--- Exercise inputs Enclosed Below ---
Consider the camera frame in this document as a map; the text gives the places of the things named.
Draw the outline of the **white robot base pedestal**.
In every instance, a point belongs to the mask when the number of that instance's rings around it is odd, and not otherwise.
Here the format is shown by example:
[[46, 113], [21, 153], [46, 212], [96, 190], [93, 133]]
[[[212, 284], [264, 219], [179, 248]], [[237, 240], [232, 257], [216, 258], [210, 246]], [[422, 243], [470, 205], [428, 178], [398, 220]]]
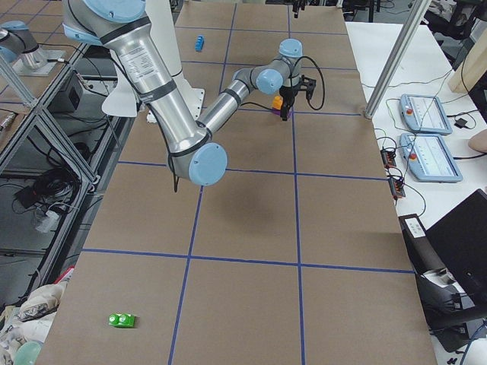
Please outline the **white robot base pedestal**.
[[148, 0], [145, 13], [151, 21], [151, 39], [165, 66], [164, 75], [174, 81], [193, 118], [197, 119], [202, 111], [205, 90], [192, 87], [183, 73], [170, 2]]

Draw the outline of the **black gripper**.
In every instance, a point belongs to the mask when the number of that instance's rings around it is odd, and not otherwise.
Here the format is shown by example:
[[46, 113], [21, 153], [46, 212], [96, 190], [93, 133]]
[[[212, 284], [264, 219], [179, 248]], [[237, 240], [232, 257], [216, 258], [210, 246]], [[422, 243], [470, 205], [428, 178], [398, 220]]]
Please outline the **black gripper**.
[[[299, 16], [299, 12], [304, 10], [304, 0], [293, 0], [292, 11], [294, 17]], [[291, 107], [294, 105], [295, 97], [298, 95], [299, 87], [286, 87], [282, 86], [279, 89], [279, 94], [283, 99], [283, 104], [280, 109], [280, 117], [283, 121], [287, 121]]]

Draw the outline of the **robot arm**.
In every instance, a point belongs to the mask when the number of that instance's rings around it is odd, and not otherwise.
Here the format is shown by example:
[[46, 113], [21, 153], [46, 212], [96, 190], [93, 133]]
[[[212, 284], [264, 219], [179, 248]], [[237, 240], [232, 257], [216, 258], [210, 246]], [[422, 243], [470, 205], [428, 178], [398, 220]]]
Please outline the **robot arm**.
[[225, 149], [212, 137], [254, 91], [274, 94], [301, 81], [303, 47], [288, 38], [268, 64], [243, 68], [203, 112], [190, 104], [195, 93], [183, 79], [168, 1], [64, 1], [65, 35], [111, 50], [137, 98], [155, 117], [167, 146], [173, 178], [199, 186], [219, 181]]

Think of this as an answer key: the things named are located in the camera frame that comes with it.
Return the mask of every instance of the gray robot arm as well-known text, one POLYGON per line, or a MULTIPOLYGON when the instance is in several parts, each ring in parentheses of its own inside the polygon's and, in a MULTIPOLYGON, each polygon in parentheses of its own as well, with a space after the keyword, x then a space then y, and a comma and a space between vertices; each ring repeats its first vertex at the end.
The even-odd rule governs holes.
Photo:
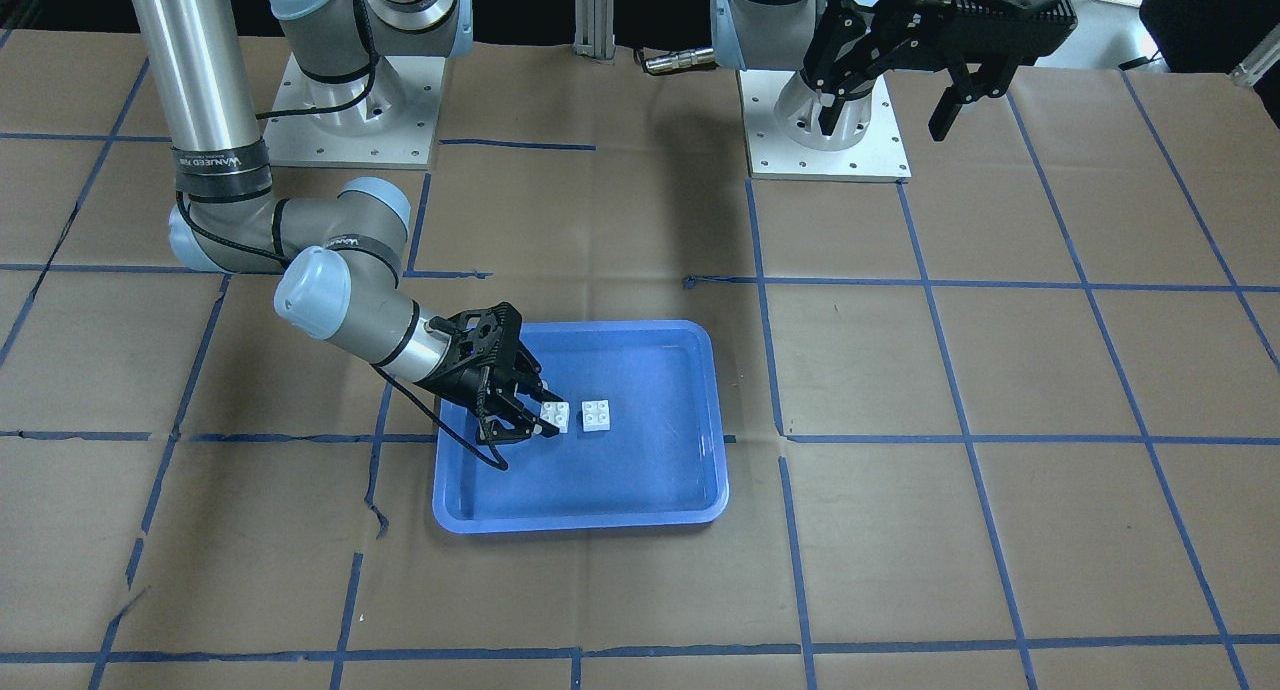
MULTIPOLYGON (((282 24, 302 69, 317 87, 332 90, 338 106, 348 106, 325 113, 333 122, 378 115, 380 58, 371 47, 397 47, 393 38, 406 35, 398 28, 416 33, 412 42, 426 42, 413 51, 440 55, 456 47, 461 32, 449 0, 369 0, 376 23, 352 14, 361 1, 273 0, 278 15, 285 9, 282 24), (366 35, 374 26, 383 37, 370 44, 366 35), (424 40, 430 35, 420 33, 424 26, 444 31, 424 40), (352 90, 361 84, 367 92, 352 90)), ((274 303, 280 317, 380 373, 470 408, 480 420, 479 440, 490 447, 535 431, 554 435, 554 426, 539 424, 516 398, 559 399, 520 342, 521 316, 513 307, 499 303, 443 317, 398 291, 410 221, 399 189, 360 178, 337 198, 275 196, 230 0, 133 5, 173 137, 177 204, 169 238, 177 257, 205 271, 283 271, 274 303)))

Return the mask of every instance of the work surface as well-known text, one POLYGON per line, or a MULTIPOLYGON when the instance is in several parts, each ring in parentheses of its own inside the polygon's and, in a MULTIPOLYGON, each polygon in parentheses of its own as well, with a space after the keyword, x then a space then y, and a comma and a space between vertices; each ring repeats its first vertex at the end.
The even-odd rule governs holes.
MULTIPOLYGON (((402 288, 699 323, 732 499, 462 538, 429 421, 278 320, 274 277, 177 266, 141 40, 0 44, 0 686, 1280 686, 1249 90, 1021 70, 932 143, 946 79, 892 76, 915 178, 785 183, 746 178, 731 72, 476 47, 431 174, 375 172, 416 201, 402 288)), ((287 47, 244 52, 269 108, 287 47)))

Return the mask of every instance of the metal base plate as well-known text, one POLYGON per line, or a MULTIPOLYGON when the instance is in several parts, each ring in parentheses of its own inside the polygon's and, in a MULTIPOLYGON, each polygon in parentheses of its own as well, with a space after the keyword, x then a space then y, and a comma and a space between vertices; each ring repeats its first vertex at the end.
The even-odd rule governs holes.
POLYGON ((773 105, 791 70, 741 70, 742 128, 751 178, 772 181, 849 181, 897 183, 911 175, 906 148, 884 78, 872 90, 872 119, 860 143, 846 151, 817 151, 782 132, 773 105))
MULTIPOLYGON (((314 116, 275 116, 266 124, 271 165, 369 166, 429 170, 444 90, 444 58, 388 58, 401 76, 408 105, 394 125, 375 134, 333 134, 314 116)), ((273 110, 306 108, 302 70, 289 58, 273 110)))

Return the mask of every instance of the metal column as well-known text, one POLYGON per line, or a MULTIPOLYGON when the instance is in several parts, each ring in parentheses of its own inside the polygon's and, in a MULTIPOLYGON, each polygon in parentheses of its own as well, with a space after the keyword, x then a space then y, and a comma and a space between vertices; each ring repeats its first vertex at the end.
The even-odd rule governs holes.
POLYGON ((613 60, 613 0, 575 0, 573 52, 613 60))

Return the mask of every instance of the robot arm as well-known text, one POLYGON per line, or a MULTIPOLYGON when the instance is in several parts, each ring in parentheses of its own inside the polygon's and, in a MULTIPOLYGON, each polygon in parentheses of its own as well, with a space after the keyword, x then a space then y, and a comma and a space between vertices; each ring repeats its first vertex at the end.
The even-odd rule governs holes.
MULTIPOLYGON (((416 20, 401 15, 417 14, 421 20, 440 0, 384 1, 390 10, 370 3, 375 14, 384 12, 411 26, 416 20)), ((351 12, 352 0, 324 0, 312 10, 342 3, 351 12)), ((360 178, 337 198, 275 196, 230 1, 133 4, 173 134, 178 202, 169 228, 177 257, 205 271, 283 271, 274 303, 278 315, 381 373, 470 408, 480 420, 483 443, 524 440, 535 431, 554 435, 554 426, 540 424, 517 399, 517 394, 538 402, 559 398, 545 388, 541 367, 520 342, 521 316, 513 307, 499 303, 443 317, 398 291, 410 220, 399 189, 387 181, 360 178)), ((285 29, 297 33, 296 23, 311 23, 315 12, 288 20, 285 29)), ((435 20, 447 23, 442 17, 435 20)), ((330 28, 330 38, 338 37, 334 44, 300 40, 296 49, 310 47, 300 61, 319 74, 349 74, 343 64, 356 64, 372 87, 378 58, 370 52, 370 61, 339 42, 348 31, 364 52, 366 38, 344 15, 343 26, 330 28)), ((361 78, 338 78, 338 84, 361 78)), ((360 102, 351 110, 364 111, 360 102)))
POLYGON ((942 140, 960 108, 1007 92, 1018 67, 1050 55, 1075 24, 1070 0, 712 0, 713 47, 653 58, 645 70, 796 70, 828 137, 884 72, 947 70, 952 87, 929 120, 942 140))

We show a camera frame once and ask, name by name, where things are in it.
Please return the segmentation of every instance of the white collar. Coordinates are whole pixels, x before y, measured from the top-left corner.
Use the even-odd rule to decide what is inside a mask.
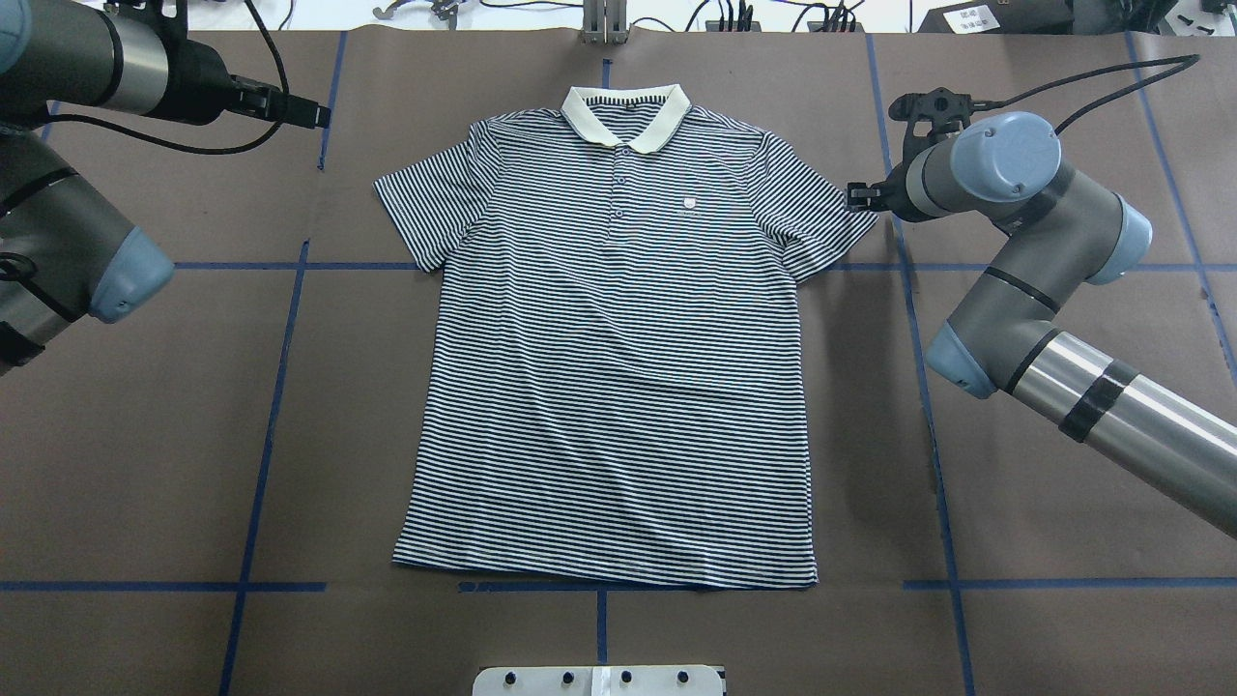
[[[653,116],[653,121],[648,124],[644,132],[636,136],[636,138],[631,142],[623,142],[622,140],[618,140],[618,136],[610,132],[610,129],[597,119],[596,114],[593,112],[593,109],[589,109],[585,99],[591,99],[594,96],[605,96],[609,99],[617,99],[620,101],[644,99],[647,96],[662,96],[666,99],[666,103],[662,104],[662,110]],[[563,101],[563,116],[584,140],[596,142],[597,145],[604,145],[606,147],[627,145],[632,150],[644,155],[657,152],[664,147],[667,142],[669,142],[674,131],[678,130],[679,124],[683,122],[683,116],[687,115],[689,109],[691,109],[691,100],[683,93],[683,88],[677,84],[652,87],[648,89],[599,89],[596,87],[573,87],[571,90],[567,93],[567,100]]]

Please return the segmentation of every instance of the label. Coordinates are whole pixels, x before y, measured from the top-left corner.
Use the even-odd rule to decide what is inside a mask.
[[[945,12],[944,17],[949,22],[949,28],[954,30],[954,33],[978,33],[1001,27],[1001,22],[997,21],[997,17],[987,5]]]

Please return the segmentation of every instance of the black cable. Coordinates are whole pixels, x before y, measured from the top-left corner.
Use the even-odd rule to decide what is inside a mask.
[[[496,5],[490,2],[490,0],[480,0],[481,5],[486,7],[527,7],[528,5],[554,5],[555,7],[583,7],[584,5],[576,5],[574,2],[559,2],[558,0],[527,0],[526,2],[510,2]]]
[[[288,90],[288,73],[283,69],[283,57],[280,56],[280,49],[275,47],[275,40],[271,38],[271,32],[266,30],[266,23],[262,21],[262,16],[257,14],[257,7],[254,6],[254,0],[245,0],[245,6],[249,7],[249,14],[254,16],[254,21],[257,23],[257,31],[262,33],[262,40],[266,41],[266,47],[271,49],[271,57],[275,58],[275,69],[280,73],[280,89],[285,94],[291,94]],[[172,142],[171,140],[163,140],[162,137],[155,137],[153,135],[147,135],[145,132],[139,132],[136,130],[125,127],[120,124],[114,124],[111,121],[105,121],[103,119],[96,119],[94,116],[84,116],[80,114],[58,114],[49,119],[47,122],[83,122],[96,125],[99,127],[105,127],[108,130],[114,130],[119,134],[127,135],[130,137],[136,137],[137,140],[150,142],[151,145],[161,145],[169,150],[176,150],[177,152],[188,152],[190,155],[238,155],[240,152],[249,152],[256,148],[267,140],[270,140],[280,126],[283,125],[286,115],[280,116],[271,127],[266,130],[262,135],[257,136],[252,141],[239,145],[236,147],[197,147],[193,145],[183,145],[181,142]]]
[[[296,9],[297,9],[297,0],[288,0],[288,14],[286,17],[283,17],[283,21],[280,22],[280,28],[276,31],[283,31],[283,27],[288,26],[288,21],[292,20],[292,10]]]
[[[713,1],[713,0],[700,0],[700,4],[699,4],[699,5],[696,5],[696,9],[695,9],[695,11],[694,11],[694,12],[691,12],[691,17],[690,17],[690,19],[688,20],[688,26],[687,26],[687,28],[684,28],[683,31],[691,31],[691,25],[693,25],[693,23],[695,23],[695,19],[696,19],[696,16],[699,16],[699,15],[700,15],[700,10],[704,10],[705,5],[708,5],[708,4],[709,4],[709,2],[711,2],[711,1]]]
[[[1197,63],[1200,58],[1201,58],[1201,56],[1199,56],[1197,53],[1190,53],[1188,56],[1174,56],[1171,58],[1158,58],[1158,59],[1154,59],[1154,61],[1139,61],[1137,63],[1122,63],[1119,66],[1108,66],[1107,68],[1100,68],[1100,69],[1095,69],[1095,70],[1089,70],[1089,72],[1085,72],[1085,73],[1079,73],[1076,75],[1071,75],[1071,77],[1066,77],[1066,78],[1063,78],[1063,79],[1053,80],[1053,82],[1049,82],[1047,84],[1042,84],[1042,85],[1039,85],[1039,87],[1037,87],[1034,89],[1028,89],[1027,91],[1023,91],[1022,94],[1018,94],[1016,96],[1011,96],[1009,99],[1006,99],[1003,101],[987,101],[987,103],[983,104],[982,109],[977,109],[977,110],[988,111],[988,110],[992,110],[992,109],[1003,109],[1003,108],[1006,108],[1006,106],[1008,106],[1011,104],[1014,104],[1017,101],[1022,101],[1023,99],[1025,99],[1025,98],[1028,98],[1028,96],[1030,96],[1033,94],[1039,94],[1040,91],[1044,91],[1047,89],[1053,89],[1055,87],[1061,87],[1063,84],[1070,84],[1071,82],[1079,82],[1081,79],[1087,79],[1087,78],[1091,78],[1091,77],[1097,77],[1097,75],[1115,73],[1115,72],[1121,72],[1121,70],[1132,70],[1132,69],[1138,69],[1138,68],[1153,68],[1153,67],[1157,67],[1157,66],[1176,66],[1176,67],[1174,67],[1171,69],[1164,70],[1162,73],[1157,73],[1155,75],[1152,75],[1149,78],[1142,78],[1138,82],[1136,82],[1134,84],[1131,84],[1129,87],[1118,89],[1117,91],[1113,91],[1112,94],[1108,94],[1107,96],[1101,96],[1100,99],[1096,99],[1095,101],[1091,101],[1090,104],[1082,106],[1077,111],[1074,111],[1064,121],[1061,121],[1061,124],[1059,126],[1056,126],[1056,134],[1060,135],[1060,132],[1063,130],[1065,130],[1066,127],[1069,127],[1069,125],[1072,124],[1074,121],[1076,121],[1080,117],[1082,117],[1082,115],[1085,115],[1086,112],[1092,111],[1092,110],[1095,110],[1095,109],[1097,109],[1100,106],[1103,106],[1108,101],[1113,101],[1116,99],[1119,99],[1119,98],[1124,96],[1126,94],[1129,94],[1132,91],[1137,91],[1137,90],[1139,90],[1139,89],[1142,89],[1142,88],[1144,88],[1144,87],[1147,87],[1149,84],[1155,84],[1157,82],[1159,82],[1159,80],[1162,80],[1164,78],[1175,75],[1176,73],[1179,73],[1179,72],[1181,72],[1181,70],[1184,70],[1184,69],[1194,66],[1195,63]]]
[[[662,20],[659,20],[657,17],[640,17],[638,20],[632,20],[631,26],[636,26],[640,22],[646,22],[646,21],[648,21],[648,22],[657,22],[657,23],[664,26],[666,28],[668,28],[670,31],[674,31],[674,27],[672,27],[670,25],[663,22]]]
[[[787,5],[799,5],[799,2],[787,2]],[[790,27],[790,33],[794,33],[795,31],[799,31],[799,22],[803,21],[803,16],[807,15],[808,11],[811,10],[813,7],[821,7],[821,9],[824,9],[825,10],[825,21],[829,20],[829,10],[831,10],[833,7],[830,7],[829,5],[825,5],[824,2],[808,2],[808,4],[803,5],[803,11],[799,12],[798,17],[795,17],[794,26]]]

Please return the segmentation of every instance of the striped polo shirt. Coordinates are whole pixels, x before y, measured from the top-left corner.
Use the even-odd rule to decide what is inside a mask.
[[[573,88],[375,187],[443,269],[396,562],[816,582],[795,284],[875,215],[678,85]]]

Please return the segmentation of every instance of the shirt sleeve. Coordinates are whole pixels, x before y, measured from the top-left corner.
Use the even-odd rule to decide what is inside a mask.
[[[485,214],[501,172],[485,121],[464,142],[374,182],[379,199],[426,271],[442,267]]]
[[[756,221],[795,282],[841,257],[876,221],[875,213],[847,210],[846,193],[773,134],[764,135],[748,176]]]

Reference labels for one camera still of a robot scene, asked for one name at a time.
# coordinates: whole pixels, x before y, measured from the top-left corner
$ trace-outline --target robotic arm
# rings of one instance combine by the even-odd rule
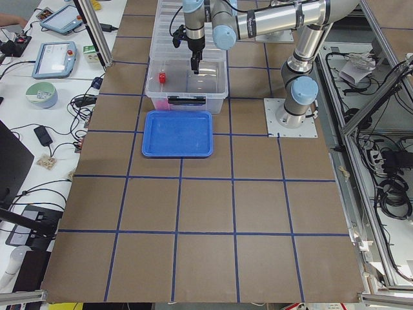
[[[185,27],[180,28],[181,38],[188,41],[191,67],[197,74],[205,47],[205,22],[212,23],[214,43],[221,50],[229,50],[240,39],[304,26],[294,53],[281,70],[287,98],[283,109],[277,112],[280,124],[297,128],[318,93],[316,82],[308,74],[320,46],[332,23],[351,13],[358,3],[359,0],[272,0],[268,7],[237,15],[233,9],[236,0],[183,0]]]

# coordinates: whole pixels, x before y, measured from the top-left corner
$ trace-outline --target white table
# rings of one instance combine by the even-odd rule
[[[123,10],[125,9],[126,0],[102,1],[100,3],[102,5],[102,10],[96,11],[99,21],[101,23],[107,23],[119,27]],[[67,3],[63,0],[43,0],[40,3],[39,8],[48,6],[52,10],[56,11],[66,4],[73,3]],[[37,12],[35,12],[29,20],[29,24],[32,21],[37,20],[35,18]],[[0,105],[0,119],[8,128],[20,127],[29,123],[38,123],[40,125],[52,127],[58,132],[67,133],[69,131],[70,124],[73,121],[73,116],[71,116],[66,110],[67,104],[74,96],[83,94],[90,86],[91,80],[96,76],[100,76],[104,72],[103,68],[100,63],[87,63],[82,55],[83,46],[92,44],[86,30],[76,34],[73,33],[68,36],[62,36],[52,31],[42,32],[39,23],[34,23],[33,29],[31,29],[28,34],[33,38],[25,50],[23,57],[15,59],[6,58],[5,63],[8,63],[10,60],[12,61],[11,63],[35,60],[37,53],[39,52],[40,44],[44,42],[74,41],[79,52],[76,64],[70,77],[66,79],[45,80],[55,86],[59,96],[56,105],[50,109],[35,107],[25,98],[27,88],[38,82],[38,80],[31,77],[33,64],[18,65],[8,71],[4,78],[0,80],[0,96],[5,98],[3,103]],[[116,32],[105,33],[105,38],[108,42],[109,48],[112,49],[116,38]],[[0,73],[2,73],[6,67],[8,66],[0,66]],[[98,91],[92,89],[89,93],[97,94]],[[15,131],[20,133],[22,143],[35,156],[34,161],[36,162],[37,159],[43,154],[49,154],[49,150],[48,148],[40,145],[33,132],[34,128],[35,126],[30,126]],[[81,123],[76,129],[82,128],[83,123]],[[51,144],[52,149],[60,143],[74,141],[74,138],[71,137],[71,135],[62,136],[51,130],[48,130],[48,132],[54,141],[53,144]],[[77,166],[79,155],[75,154],[73,146],[64,145],[59,148],[54,158],[57,159],[57,163],[52,170],[47,170],[40,167],[34,162],[23,186],[21,187],[21,191],[48,181],[68,178],[68,175]],[[54,189],[67,197],[70,186],[71,183],[69,182],[60,182],[46,185],[44,187]],[[51,202],[59,204],[63,207],[65,206],[62,197],[52,192],[36,192],[19,200],[19,203],[30,202]],[[59,210],[58,207],[48,205],[39,206]],[[24,207],[24,205],[15,206],[14,212],[21,214]],[[8,231],[12,230],[13,227],[14,224],[6,222],[0,223],[0,228]],[[14,249],[12,246],[5,245],[5,240],[8,235],[8,232],[5,233],[0,231],[0,277],[3,275],[3,272],[8,264],[10,253]],[[6,289],[1,291],[1,293],[11,292],[14,282],[15,278],[10,282]]]

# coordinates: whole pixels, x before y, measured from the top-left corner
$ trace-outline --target black monitor
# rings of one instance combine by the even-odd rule
[[[33,164],[33,154],[0,121],[0,207],[9,209]]]

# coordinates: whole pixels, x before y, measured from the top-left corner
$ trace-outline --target white bottle
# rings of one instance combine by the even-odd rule
[[[4,289],[10,283],[15,274],[19,271],[26,252],[31,251],[27,245],[16,247],[10,254],[10,261],[7,265],[4,275],[0,279],[0,290]]]

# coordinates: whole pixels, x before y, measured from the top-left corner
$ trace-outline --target small round container
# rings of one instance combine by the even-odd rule
[[[48,109],[56,104],[57,91],[53,84],[40,82],[28,88],[26,98],[35,106]]]
--- End of Enclosed Exercise inputs ---
Exercise directions
Please report every line among the entries that includes "this".

The completed task
Consider the camera frame in this document as a map; the text gives the places of the things named.
Think of this as an answer key: the things named are located in the camera frame that comes with it.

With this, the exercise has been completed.